Hanoi College of Fine Arts
From Wikipedia, the free encyclopedia
Hanoi University of Fine Arts is an art school in Hanoi, Vietnam. It was established under the French occupation in 1925[1]. The university has trained many of Vietnam’s leading artists and each year it participates in many cultural exchanges with sister institutions overseas.
The long and distinguished history of the Hanoi University of Fine Art may be traced back to the colonial École Supérieure des Beaux Arts de l’Indochine (1925-1945) (the Indochina College of Fine Arts) which trained successive generations of Vietnamese students in the western art tradition, laying the essential groundwork for the development of a distinctive Vietnamese style of modern art.
The college was taken over by the provisional government of the Democratic Republic of Vietnam after the August Revolution of 1945, but when the struggle against the French intensified in 1950, the college was moved to Đại Từ, Thai Nguyen in the Viet Bac Resistance Zone, under the direction of painter To Ngoc Van.
In 1954 professors and students returned to Hanoi where, in 1957, a new Hanoi College of Fine Art was established under the direction of painter Tran Van Can.

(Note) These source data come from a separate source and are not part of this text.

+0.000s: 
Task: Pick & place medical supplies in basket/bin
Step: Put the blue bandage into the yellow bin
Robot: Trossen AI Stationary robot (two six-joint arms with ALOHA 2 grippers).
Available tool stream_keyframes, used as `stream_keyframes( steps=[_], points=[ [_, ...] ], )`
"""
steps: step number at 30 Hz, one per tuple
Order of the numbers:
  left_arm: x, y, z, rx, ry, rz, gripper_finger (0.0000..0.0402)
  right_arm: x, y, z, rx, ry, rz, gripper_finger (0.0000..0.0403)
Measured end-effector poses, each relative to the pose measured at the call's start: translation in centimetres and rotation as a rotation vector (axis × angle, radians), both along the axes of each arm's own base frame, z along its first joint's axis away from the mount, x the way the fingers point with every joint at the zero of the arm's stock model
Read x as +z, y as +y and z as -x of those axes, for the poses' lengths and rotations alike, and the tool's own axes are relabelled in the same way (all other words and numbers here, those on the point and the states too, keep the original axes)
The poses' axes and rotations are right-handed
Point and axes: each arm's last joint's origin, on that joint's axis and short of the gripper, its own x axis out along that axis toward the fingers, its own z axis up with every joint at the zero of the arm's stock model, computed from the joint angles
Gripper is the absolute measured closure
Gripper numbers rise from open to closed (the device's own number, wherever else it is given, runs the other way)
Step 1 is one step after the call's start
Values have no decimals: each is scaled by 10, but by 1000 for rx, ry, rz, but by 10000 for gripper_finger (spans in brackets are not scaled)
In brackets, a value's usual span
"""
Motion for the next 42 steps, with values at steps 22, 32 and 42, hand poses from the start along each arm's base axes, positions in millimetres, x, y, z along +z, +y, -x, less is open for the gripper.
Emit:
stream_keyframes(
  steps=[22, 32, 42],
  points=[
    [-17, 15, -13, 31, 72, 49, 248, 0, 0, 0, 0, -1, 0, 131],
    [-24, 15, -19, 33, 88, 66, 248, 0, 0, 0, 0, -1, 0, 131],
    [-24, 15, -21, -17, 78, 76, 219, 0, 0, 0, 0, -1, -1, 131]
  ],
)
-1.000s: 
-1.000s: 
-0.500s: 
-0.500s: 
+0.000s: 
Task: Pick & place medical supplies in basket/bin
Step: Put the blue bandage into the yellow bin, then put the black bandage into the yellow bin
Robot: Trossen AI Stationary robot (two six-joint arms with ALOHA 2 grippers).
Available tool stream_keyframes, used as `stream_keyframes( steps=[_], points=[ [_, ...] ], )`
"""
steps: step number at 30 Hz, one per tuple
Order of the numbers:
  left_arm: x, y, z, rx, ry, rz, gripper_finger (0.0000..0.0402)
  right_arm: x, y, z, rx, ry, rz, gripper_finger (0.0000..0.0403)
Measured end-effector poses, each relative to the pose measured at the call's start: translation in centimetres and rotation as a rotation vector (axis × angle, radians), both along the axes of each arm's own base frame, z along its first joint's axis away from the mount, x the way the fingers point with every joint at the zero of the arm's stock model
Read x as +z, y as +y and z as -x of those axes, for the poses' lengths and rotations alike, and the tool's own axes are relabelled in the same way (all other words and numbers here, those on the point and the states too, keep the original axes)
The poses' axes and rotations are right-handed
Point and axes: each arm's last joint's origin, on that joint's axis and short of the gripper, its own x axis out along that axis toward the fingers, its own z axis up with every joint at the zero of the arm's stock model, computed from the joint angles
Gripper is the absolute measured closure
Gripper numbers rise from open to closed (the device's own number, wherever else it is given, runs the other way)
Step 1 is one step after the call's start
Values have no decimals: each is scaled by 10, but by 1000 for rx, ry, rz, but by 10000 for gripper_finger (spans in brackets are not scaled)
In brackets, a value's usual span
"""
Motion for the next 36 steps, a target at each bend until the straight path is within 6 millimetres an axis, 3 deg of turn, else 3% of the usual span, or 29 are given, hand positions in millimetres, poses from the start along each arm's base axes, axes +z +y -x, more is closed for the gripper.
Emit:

In 1981 this institution became the Hanoi University of Fine Art. The University offers five-year Bachelor of Fine Art programmes and two-year full-time or three-year part-time Master of Arts programmes in Painting, Graphic Art and Sculpture, and four-year Bachelor of Fine Art Education programmes.[2]
Bui Xuan Phai studied at the college between 1941 and 1946 and taught there for a number of years but was sacked in 1957 for supporting Nhân Văn affair a movement for political and cultural freedom. The result was that he was not permitted to show his work in public until a solo exhibition in 1984.[3].
On May 9, 2000, the Hanoi University of Fine Arts in coordination with other local art institutions sponsored a large reunion of former students of the college to celebrate the Ecole's 75th anniversary.